### TASK TO COMPLETE
For the listing below, print exactly the lines from the line with "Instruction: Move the" to the line with "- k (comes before", both included, and nothing beyond them.

### GIVEN DATA
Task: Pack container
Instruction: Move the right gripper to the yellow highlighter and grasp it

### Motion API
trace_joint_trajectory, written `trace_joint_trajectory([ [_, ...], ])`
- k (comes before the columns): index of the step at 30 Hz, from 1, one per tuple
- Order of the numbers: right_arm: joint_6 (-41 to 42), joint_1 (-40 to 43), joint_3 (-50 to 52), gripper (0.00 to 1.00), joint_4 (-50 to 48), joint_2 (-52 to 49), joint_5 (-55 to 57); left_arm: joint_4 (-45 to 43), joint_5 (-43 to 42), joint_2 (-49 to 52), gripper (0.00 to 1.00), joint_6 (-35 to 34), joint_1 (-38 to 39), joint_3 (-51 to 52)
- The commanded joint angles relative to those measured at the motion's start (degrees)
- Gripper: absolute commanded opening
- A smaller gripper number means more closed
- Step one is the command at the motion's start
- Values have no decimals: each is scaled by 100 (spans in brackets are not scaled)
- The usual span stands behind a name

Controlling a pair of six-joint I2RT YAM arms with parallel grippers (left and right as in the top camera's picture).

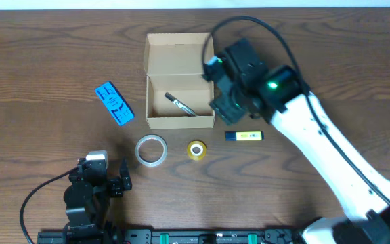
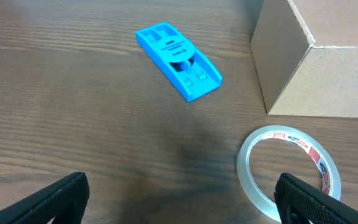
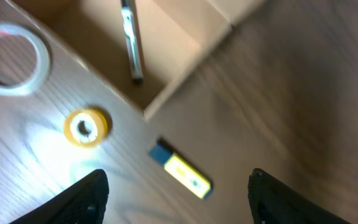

### EXPECTED ANSWER
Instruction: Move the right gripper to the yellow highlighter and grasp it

### Motion API
trace_joint_trajectory, written `trace_joint_trajectory([ [_, ...], ])`
- k (comes before the columns): index of the step at 30 Hz, from 1, one per tuple

No further answer is expected.